From the line with "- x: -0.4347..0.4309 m" to the line with "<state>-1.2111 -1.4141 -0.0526", retype every line exactly, including those two, and leave out the rest of the data below.
########################################
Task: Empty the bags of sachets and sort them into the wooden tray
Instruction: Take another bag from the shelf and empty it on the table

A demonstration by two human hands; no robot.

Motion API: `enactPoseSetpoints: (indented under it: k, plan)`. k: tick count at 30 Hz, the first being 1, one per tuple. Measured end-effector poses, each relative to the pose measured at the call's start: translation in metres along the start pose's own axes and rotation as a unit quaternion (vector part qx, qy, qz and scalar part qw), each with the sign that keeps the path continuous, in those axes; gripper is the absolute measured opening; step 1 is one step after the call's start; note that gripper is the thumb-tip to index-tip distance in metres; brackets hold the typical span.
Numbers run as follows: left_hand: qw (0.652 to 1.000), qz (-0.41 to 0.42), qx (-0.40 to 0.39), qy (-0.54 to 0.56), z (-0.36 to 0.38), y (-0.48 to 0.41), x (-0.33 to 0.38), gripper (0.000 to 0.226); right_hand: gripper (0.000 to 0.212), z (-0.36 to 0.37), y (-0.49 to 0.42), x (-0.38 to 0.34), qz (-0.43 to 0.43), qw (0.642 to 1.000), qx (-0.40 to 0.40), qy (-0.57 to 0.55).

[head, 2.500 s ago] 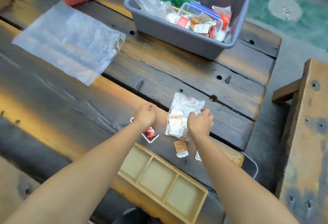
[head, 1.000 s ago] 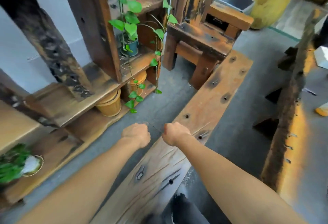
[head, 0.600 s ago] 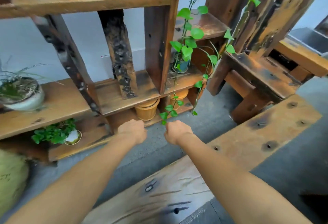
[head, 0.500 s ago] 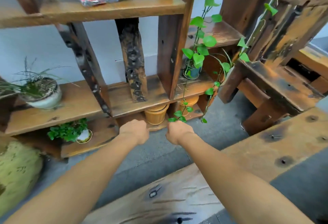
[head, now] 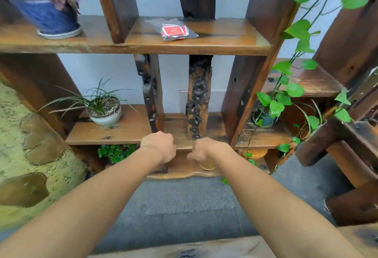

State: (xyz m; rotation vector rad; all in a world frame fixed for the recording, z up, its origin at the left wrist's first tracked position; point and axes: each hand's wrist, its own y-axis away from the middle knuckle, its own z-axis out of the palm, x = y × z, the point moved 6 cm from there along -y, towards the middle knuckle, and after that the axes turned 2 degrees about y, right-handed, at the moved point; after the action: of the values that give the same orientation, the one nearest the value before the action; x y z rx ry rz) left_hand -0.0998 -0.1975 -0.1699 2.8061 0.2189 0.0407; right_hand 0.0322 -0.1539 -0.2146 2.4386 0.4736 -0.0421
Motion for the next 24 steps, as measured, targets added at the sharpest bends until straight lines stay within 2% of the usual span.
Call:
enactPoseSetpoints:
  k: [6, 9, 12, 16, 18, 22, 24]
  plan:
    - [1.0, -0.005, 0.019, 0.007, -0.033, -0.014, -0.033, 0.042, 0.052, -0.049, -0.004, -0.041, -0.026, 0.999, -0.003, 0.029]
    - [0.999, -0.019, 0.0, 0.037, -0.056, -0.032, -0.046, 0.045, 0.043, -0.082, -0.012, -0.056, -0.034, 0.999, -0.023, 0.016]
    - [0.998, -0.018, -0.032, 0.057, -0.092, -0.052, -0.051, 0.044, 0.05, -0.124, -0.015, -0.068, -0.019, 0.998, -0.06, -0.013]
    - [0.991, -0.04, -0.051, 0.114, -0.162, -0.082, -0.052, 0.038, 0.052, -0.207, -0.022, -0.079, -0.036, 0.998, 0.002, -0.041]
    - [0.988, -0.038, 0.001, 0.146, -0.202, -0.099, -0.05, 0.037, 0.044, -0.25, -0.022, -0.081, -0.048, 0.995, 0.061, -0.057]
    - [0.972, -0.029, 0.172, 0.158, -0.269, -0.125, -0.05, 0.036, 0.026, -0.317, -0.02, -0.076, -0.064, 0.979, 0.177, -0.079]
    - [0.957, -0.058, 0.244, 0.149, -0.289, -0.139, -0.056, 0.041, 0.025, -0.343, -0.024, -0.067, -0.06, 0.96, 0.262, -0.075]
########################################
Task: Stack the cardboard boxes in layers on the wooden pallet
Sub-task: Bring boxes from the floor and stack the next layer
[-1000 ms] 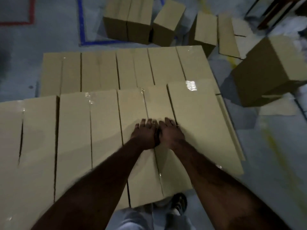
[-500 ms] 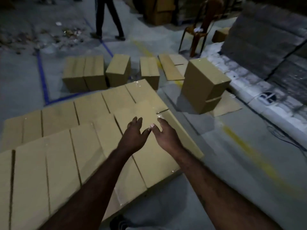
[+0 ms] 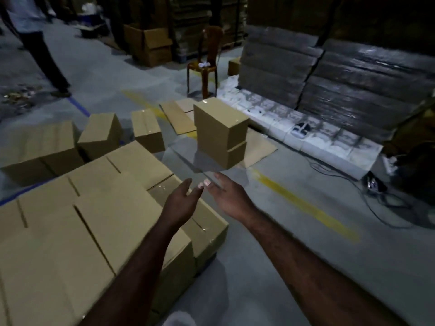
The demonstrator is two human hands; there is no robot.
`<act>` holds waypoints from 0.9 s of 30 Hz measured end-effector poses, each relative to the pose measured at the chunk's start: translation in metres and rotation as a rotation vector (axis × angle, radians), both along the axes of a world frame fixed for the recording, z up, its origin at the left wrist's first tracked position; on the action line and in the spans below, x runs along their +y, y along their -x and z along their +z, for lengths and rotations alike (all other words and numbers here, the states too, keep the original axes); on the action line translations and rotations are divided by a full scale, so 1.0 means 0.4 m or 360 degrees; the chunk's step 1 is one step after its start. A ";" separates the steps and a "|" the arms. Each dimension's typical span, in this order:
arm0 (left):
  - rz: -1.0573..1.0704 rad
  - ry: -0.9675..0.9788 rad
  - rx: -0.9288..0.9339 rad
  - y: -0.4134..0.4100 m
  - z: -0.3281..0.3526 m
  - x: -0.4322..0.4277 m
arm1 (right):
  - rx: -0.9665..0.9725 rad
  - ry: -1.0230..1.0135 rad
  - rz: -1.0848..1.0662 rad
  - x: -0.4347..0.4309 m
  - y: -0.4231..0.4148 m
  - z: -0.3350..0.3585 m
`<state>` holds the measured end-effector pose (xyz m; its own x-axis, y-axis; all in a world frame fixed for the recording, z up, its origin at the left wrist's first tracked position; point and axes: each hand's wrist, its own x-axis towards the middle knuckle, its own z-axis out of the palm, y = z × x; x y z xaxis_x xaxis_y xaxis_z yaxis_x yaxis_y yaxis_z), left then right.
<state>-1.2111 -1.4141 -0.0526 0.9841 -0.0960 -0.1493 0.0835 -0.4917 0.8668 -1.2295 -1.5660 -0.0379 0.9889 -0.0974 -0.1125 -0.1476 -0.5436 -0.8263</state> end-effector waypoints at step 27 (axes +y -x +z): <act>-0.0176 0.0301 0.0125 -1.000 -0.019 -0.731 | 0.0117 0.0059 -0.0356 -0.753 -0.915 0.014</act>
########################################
§ YOUR SOLUTION
  - x: -0.4347..0.4309 m
  - y: -0.4231..0.4148 m
  - z: -0.3350..0.3585 m
`<state>` holds the measured end-effector pose (xyz m; its own x-axis, y-axis; all in a world frame fixed for the recording, z up, its origin at the left wrist's first tracked position; point and axes: each hand's wrist, its own x-axis towards the middle knuckle, its own z-axis out of the palm, y = z × x; x y z xaxis_x xaxis_y xaxis_z yaxis_x yaxis_y yaxis_z), left then right.
<state>-1.2111 -1.4141 -0.0526 0.9841 -0.0960 -0.1493 0.0835 -0.4917 0.8668 -1.2295 -1.5660 -0.0379 0.9889 -0.0974 -0.1125 -0.1476 -0.5436 -0.8263</state> end-effector waypoints at step 27 (axes +y -x +z): <act>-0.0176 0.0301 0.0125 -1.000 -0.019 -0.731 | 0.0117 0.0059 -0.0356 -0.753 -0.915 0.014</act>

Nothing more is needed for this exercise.